Upon arriving, they find a decimated town with destroyed buildings and a populace which initially only wants them to leave. Eventually, they are given food and shelter but are betrayed at night by one of the townspeople to Mr. Tinker. Another of the townspeople helps them escape, and shows them to a secret entrance to a nearby army base (Trixi wants to search for records of where her brother may have gone). Trixi and Khal sneak into the base and find that the information on Griffin's whereabouts is encrypted. Meanwhile, Mr. Tinker approaches the army base to tell them that their security has been breached. Before Khal can crack the encryption, the alarm goes off. The two orphans grab the hard drive from the computer and manage to narrowly escape.

(to be continued)

==Cast==

| Name | Notes |
|---|---|
| Jay Donaldson |  |
| Tyler Gibb | Performs voices for: Khal Kekoa, Mr. Tinker, Ezra, General Werner, others |
| Tara Lutchman |  |
| Vidya Lutchman | Performs voices for: Trixi Asha, others |
| Marc Schultz | Plays guitar for soundtrack, performs various voices |
| Andrew Rotheram | Performs various voices |

==History==
Production on Minushi began in spring 2003; the script was written and the voices were recorded. The first online episode was released in 2004, and they continued to be released at roughly the rate of one a month until the middle of 2005, when production of new online episodes slowed down for various reasons.

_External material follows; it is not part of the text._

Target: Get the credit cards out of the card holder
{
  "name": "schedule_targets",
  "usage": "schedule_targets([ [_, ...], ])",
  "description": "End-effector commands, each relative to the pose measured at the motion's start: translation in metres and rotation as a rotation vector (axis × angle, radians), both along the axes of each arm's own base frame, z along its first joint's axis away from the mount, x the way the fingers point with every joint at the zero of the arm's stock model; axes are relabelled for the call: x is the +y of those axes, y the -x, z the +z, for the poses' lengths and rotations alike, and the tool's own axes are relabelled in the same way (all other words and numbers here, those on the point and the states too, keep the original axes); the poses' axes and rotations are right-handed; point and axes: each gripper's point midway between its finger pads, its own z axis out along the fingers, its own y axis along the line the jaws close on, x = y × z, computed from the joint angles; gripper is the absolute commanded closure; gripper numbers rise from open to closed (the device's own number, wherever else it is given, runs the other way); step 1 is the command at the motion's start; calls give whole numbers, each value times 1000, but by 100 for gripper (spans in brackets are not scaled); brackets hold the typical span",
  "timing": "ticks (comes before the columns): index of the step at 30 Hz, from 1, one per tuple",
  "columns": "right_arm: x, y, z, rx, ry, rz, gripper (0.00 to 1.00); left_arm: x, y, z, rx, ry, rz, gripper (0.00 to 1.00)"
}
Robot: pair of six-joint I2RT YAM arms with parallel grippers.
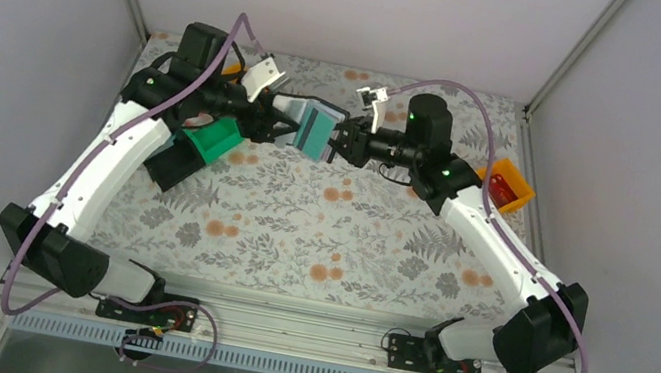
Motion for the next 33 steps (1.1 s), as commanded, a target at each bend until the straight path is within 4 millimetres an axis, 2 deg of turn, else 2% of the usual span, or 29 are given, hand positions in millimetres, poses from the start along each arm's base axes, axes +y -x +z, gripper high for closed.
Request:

The first was that some of the artwork in the older episodes needed to be redone; as the series had progressed, the art style had noticeably changed, so Tyler Gibb decided to "retool" episodes 1-7 (the old versions were replaced on the official website and on Newgrounds). The second reason was that Tyler Gibb decided to spend more time on the theatrical/DVD version of Minushi, which would feature improved artwork, music and a somewhat different edit of the film.

A new website for the theatrical/DVD version of Minushi was launched on November 11, 2006. On January 9, 2007, the film was fully finished and the film's representative, Mr. Marc Wilder, began looking for distribution venues.

Gibb does not own a graphics tablet; he animated the entire film by drawing in pencil on 8x11 sheets of paper, scanning the drawings and redrawing them with the pencil tool in Flash. According to Gibb, "the pile of 1,700 sheets stands at 4 and a half inches tall, usually with two "shots" to a page".